While there have been multiple studies investigating the difference in HRQoL between PD and HD, the HRQoL related to hemodialysis access (i.e., AVF vs. AVG vs. TDC) has not been studied as extensively. The existing measures, including the CHOICE Health Experience Questionnaire (CHEQ ) and Kidney Disease Quality of Life (KDQOL), have only a handful of broad questions exploring dialysis access type [84, 85]. More recently, the short-form vascular access questionnaire (SF-VAQ ) was developed. This is a validated questionnaire evaluating patient satisfaction in a Canadian setting associated with HD access type. HD through an AVF was associated with the highest overall satisfaction, followed by TDC, with AVG having the lowest scores. Interestingly, the study determined that while AVF scored well in terms of outcomes like concerns around hospitalization and bathing, TDC was preferred when it came to physical complaints like pain, bleeding, swelling, and bruising [86].

Recently, quality of life considerations have been explicitly referenced in contemporary guidelines for the management of patients with ESRD [87]. However, there may still be tension between what might be recommended in guidelines and what an individual patient may find preferable, especially in the elderly [88].

Guidelines for ESRD patients often present a uniform approach to management, prioritizing interventions to reduce mortality and manage disease complications. The overall goal is to provide a simplified pathway to guide management rather than address complex issues that may develop for individual patients. Many ESRD patients have multiple comorbid conditions , which can generate conflicting treatment recommendations [89]. In older patients, an individualized approach that considers competing sources of morbidity and mortality can inform clinical decisions. Clinicians, in conjunction with patients and caregivers, can prioritize patient-centered outcomes, even if these outcomes may not be easily explained by a well-described disease process [90].

Key Points

  • With regard to management of vascular surgery issues in the elderly patient with renal failure, most recommendations are similar to those for younger patients. However, current guidelines often present a uniform approach to management, whereas older patients with ESRD may benefit from a more individualized approach due to heavy burden of comorbidities and shortened life expectancy.

  • Both hemodialysis (HD) and peritoneal dialysis (PD) are reasonable renal replacement therapies in elderly patients with likely similar long-term outcomes, though PD requires significantly more patient resources and can be difficult for elderly patients and their caregivers to implement.

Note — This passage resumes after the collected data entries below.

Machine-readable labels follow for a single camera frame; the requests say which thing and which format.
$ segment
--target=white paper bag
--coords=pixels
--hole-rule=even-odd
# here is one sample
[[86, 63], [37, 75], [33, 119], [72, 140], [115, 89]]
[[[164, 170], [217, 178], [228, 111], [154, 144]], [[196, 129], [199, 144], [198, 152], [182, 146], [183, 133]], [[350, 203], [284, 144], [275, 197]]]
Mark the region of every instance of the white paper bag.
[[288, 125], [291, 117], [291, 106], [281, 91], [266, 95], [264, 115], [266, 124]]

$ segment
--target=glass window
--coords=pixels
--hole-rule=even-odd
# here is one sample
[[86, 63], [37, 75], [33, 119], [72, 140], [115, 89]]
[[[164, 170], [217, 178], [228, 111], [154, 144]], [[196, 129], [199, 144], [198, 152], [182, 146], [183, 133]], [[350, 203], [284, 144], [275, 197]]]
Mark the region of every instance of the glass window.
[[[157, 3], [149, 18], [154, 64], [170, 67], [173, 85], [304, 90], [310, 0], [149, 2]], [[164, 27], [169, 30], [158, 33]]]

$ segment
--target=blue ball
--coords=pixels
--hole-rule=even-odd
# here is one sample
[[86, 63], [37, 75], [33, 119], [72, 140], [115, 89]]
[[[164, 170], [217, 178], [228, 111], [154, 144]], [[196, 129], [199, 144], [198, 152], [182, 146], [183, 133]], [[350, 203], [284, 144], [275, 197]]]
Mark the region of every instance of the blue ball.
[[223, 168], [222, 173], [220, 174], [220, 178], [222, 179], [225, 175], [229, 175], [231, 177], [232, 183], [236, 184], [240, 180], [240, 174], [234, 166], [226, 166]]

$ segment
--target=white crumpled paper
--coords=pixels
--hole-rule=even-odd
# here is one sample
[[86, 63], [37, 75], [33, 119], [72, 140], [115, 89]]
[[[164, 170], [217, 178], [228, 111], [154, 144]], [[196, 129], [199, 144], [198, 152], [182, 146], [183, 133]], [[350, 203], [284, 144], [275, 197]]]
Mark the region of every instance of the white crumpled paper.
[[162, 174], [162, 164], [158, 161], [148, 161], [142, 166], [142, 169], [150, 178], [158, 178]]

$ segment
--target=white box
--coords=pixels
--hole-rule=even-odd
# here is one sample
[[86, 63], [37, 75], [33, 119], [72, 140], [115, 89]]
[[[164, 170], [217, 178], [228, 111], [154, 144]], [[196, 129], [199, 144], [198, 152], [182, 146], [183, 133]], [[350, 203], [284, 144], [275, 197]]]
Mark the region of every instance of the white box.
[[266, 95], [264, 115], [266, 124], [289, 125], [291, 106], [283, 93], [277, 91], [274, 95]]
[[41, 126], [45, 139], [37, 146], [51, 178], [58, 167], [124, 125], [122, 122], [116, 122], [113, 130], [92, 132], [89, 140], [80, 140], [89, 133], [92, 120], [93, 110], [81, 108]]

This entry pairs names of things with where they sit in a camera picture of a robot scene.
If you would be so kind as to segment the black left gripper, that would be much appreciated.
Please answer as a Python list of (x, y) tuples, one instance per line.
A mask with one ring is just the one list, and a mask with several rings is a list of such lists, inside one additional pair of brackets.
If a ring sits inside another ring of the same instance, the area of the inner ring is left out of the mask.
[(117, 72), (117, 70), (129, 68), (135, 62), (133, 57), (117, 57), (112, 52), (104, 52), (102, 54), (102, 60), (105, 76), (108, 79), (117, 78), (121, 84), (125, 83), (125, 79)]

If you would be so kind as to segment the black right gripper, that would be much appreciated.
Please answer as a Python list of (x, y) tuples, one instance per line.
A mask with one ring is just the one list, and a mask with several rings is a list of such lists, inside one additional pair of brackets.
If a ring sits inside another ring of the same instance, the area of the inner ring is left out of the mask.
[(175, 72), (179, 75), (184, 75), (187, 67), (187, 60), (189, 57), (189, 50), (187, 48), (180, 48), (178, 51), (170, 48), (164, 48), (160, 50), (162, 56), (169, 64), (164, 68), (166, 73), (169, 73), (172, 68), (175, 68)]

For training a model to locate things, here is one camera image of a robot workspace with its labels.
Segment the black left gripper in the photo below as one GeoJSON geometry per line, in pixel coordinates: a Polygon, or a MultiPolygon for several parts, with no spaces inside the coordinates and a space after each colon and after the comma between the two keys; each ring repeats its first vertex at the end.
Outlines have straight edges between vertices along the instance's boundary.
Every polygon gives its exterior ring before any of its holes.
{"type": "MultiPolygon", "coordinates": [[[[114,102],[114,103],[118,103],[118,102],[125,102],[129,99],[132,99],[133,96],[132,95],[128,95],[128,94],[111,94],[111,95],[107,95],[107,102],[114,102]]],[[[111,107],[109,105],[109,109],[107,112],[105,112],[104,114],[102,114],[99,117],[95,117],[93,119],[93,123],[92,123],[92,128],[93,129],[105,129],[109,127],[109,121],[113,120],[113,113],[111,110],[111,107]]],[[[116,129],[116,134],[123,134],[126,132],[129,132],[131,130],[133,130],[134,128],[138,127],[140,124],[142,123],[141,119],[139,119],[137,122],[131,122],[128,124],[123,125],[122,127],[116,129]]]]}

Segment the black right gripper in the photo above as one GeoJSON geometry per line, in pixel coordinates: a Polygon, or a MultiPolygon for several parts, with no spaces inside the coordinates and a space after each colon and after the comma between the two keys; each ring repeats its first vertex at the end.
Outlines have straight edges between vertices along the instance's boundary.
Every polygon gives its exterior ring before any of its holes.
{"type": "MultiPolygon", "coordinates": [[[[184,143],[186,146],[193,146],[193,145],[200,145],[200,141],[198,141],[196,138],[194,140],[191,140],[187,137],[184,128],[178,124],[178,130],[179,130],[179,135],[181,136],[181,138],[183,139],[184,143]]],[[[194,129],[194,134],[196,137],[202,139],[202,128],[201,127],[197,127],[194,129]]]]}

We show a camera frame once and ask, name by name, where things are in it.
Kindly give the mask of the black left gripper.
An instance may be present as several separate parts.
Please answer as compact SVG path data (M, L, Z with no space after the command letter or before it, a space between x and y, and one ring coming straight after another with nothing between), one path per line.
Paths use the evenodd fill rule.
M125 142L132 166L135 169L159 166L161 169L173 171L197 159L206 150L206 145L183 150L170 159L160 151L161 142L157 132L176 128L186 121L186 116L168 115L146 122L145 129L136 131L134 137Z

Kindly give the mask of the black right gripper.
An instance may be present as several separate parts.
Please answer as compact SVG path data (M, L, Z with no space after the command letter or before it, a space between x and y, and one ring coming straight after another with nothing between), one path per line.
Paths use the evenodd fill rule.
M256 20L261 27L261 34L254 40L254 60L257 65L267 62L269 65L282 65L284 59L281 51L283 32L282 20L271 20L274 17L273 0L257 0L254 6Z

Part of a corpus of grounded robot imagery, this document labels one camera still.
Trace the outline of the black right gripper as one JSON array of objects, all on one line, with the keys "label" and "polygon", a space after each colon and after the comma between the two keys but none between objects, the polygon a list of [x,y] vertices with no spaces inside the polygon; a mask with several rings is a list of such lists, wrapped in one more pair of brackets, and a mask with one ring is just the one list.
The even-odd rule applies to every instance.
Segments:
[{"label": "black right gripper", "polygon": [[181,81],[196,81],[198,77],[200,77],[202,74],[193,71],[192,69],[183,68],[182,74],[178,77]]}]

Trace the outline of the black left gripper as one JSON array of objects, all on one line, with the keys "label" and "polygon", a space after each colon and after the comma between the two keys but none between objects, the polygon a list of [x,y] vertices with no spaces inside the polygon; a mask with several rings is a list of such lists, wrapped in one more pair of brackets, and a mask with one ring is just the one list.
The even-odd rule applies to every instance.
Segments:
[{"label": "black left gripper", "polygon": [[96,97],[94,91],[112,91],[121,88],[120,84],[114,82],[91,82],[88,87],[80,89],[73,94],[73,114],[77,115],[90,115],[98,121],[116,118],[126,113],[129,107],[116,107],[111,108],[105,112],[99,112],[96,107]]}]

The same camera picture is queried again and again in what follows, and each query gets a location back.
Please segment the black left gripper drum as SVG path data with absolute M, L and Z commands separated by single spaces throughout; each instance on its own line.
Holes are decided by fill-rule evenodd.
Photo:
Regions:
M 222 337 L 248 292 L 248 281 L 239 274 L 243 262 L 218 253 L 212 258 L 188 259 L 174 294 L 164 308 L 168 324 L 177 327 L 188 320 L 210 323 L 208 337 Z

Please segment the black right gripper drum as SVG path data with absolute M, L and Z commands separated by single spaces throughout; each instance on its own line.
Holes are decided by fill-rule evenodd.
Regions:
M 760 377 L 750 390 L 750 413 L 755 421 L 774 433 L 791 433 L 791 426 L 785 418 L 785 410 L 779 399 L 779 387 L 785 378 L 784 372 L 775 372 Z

  • In patients receiving HD, both arteriovenous fistulas (AVF) and arteriovenous grafts (AVG) are clearly superior to tunneled dialysis catheters as access modalities. AVF are likely superior to AVG, when they mature, but lengthy AVF maturation time can lead to prolonged TDC dependence. In elderly patients, the long-term benefits of AVF need to be balanced against the effects of prolonged TDC dependence on patients with already shortened life expectancy.

  • Repair of asymptomatic, intact abdominal aortic aneurysms in elderly patients with renal failure is associated with poor perioperative and long-term outcomes. Delaying surgical intervention, especially in patients with difficult anatomy requiring open repair, may be reasonable in many cases.

  • Medical management is the first choice in asymptomatic elderly patients with carotid artery occlusive disease and dialysis dependence. In well-selected patients with good life expectancy and severe extracranial carotid stenosis, carotid endarterectomy (CEA) is reasonable. The role of carotid artery stenting (CAS) in asymptomatic renal failure patients is unclear, and patients with clinical characteristics that make CEA difficult, and hence favor CAS, are likely best served with medical management alone.